When you now start a worker the same rules apply. You can only reconstruct classes that are loaded in your python instance. The worker does not import any files other than the ones in adaptivemd.

Solutions

  1. Add your custom generator class to the adaptivemd package. This was my initial idea. And if you just want to run a function externally I wrote the PythonTask helper to get around this limitation. It will indeed figure out, where the function is stored and copy the file to the remote machine or require the additional package to be loaded (provided it is installed). This makes sense if your generator is general enough and other people could profit from it too.

  2. Load the custom generator in the adaptivemdworker. Kind of like building a custom worker that can use this generator. I think that is not a nice solution.

  3. Add an option to the adaptivemd worker to import additional packages/files. This is a nice workaround a might be flexible. It still requires the user to install their own custom classes in files on the cluster. I think it makes sense to have this option anyway and it should be easy to implement.

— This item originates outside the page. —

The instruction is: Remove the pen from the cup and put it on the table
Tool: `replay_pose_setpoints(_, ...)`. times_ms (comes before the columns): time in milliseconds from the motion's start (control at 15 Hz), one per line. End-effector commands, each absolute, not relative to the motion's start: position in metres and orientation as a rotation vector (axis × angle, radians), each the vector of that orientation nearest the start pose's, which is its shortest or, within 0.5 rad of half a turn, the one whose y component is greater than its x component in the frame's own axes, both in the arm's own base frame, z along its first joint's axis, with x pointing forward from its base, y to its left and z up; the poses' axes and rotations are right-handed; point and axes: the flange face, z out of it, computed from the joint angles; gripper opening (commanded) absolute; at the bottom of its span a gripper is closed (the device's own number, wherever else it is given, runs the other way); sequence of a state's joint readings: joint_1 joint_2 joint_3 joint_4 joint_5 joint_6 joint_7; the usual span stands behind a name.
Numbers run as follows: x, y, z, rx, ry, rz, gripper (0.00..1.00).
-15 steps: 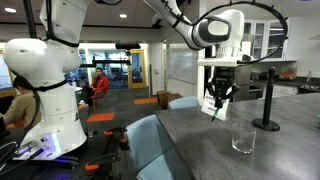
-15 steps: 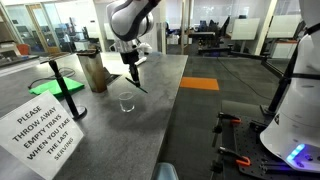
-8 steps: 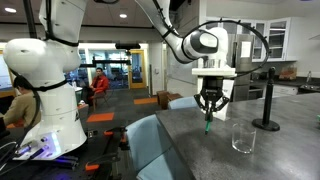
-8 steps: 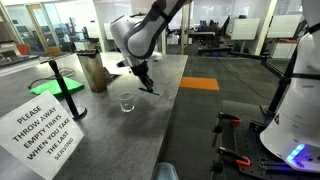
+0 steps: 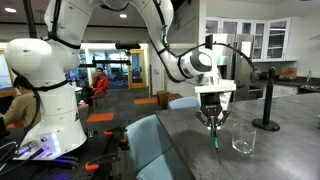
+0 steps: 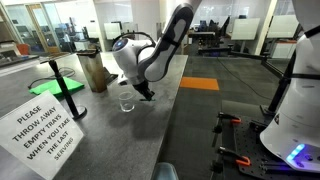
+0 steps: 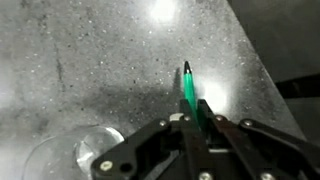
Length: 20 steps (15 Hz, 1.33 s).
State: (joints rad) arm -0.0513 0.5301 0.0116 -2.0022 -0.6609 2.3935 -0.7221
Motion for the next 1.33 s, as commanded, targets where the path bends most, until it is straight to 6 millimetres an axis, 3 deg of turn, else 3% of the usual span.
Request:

  4. Similar to @thempel s initial idea to use .load(), but write a special file type that, when added to a project will be loaded from a worker automatically. That I think would be pretty cool and flexible.

Example
# custom source files
source = PythonSourceFile('file://my_generator.py').load()  # subclass of `File`
project.storage.files.add(pkg)  # save in project

The worker will initially scan for all PythonSourceFiles in the project and load these before initializing the project. All the logic for creation etc should already exist, so it is not too hard to implement.

I forgot. Will have a look at the tutorial to see what is wrong.

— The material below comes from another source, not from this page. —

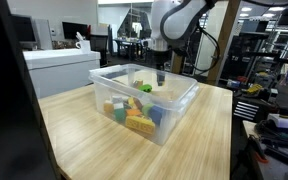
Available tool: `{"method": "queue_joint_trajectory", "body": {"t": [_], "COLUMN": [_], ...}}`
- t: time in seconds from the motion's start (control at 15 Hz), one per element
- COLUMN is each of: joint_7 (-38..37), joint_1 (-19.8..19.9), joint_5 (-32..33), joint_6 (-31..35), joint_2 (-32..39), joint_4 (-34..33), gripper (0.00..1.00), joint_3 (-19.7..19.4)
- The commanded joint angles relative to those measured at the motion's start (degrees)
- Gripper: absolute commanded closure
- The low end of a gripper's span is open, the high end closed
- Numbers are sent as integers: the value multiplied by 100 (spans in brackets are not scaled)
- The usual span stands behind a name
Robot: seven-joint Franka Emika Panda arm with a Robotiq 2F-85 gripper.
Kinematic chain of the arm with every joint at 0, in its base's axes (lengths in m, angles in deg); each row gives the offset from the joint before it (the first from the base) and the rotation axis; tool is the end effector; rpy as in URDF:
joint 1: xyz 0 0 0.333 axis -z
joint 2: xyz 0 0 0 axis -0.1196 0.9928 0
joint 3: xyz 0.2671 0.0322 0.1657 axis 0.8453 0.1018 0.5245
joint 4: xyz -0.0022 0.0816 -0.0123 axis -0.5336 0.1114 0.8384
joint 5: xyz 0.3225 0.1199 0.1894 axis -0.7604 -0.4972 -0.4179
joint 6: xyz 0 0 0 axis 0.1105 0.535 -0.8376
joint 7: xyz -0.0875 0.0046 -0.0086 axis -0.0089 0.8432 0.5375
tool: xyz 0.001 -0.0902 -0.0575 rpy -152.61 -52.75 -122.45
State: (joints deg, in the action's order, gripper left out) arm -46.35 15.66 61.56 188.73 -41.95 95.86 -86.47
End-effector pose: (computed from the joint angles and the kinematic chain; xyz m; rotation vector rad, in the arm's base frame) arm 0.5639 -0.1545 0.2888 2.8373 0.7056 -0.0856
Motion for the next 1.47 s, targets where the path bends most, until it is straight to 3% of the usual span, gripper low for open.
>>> {"method": "queue_joint_trajectory", "body": {"t": [0.0,0.33,0.53,0.6,0.73,1.0,1.13,1.4], "joint_7": [117,436,447,415,554,435,207,-110], "joint_1": [30,-260,-462,-494,-466,-204,-36,293], "joint_5": [-742,-1496,-1465,-1444,-1677,-2556,-2867,-2465], "joint_6": [-125,-52,-114,-114,-138,-3,6,294], "joint_2": [-601,-1250,-1127,-1039,-873,-577,-361,406], "joint_4": [-317,-350,-204,-193,-321,-1030,-1577,-2178], "gripper": [84,84,84,34,27,2,0,0], "joint_3": [351,723,743,731,736,675,540,154]}}
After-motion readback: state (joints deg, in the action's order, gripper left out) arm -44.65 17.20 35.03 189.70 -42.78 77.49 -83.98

Hi, could we just try to get the notebooks working for now?

Will fix this this evening. Sorry!

Okay, I was just looking at this again. I think it needs to be clear that this notebook is not just executable and the file created is a stub, that needs to be completed witht the codesnippets provided in the notebook itself.

Then, it needs to be added to the installed project and also installed as well on the cluster where you want to try it. All of this is mentioned in the notebook. And the reason that you cannot just run the example and write your own class is also explained.

So, did you do all those steps and did it fail? Then I think we should fix this and see what the problem is. I also explained above what we would have to do to make the examples (theoretically) run without having to change the source of the package, but we should decide on that (see above).

I am happy to help to fix this.

I'm well aware that this is not a just-press-the-button notebook. I tried to set-up and run a minimal example class and script. I started from the first example in notebook 5 and added what I thought was missing but could not properly register it with the db.
Could you give a short line of code for what it means to
a) install it on the cluster and
[b) add the class to the project]?
I think this is where it failed for me.

From a didactic perspective, it would be great to have one completely working example which does run upon pressing the button. Maybe at the end of the notebook where people should have read the more theoretic part (by the way, it's great that this is dealt with in so much detail!). This is where potential users could start implementing their own stuff by copy-pasting and modifying.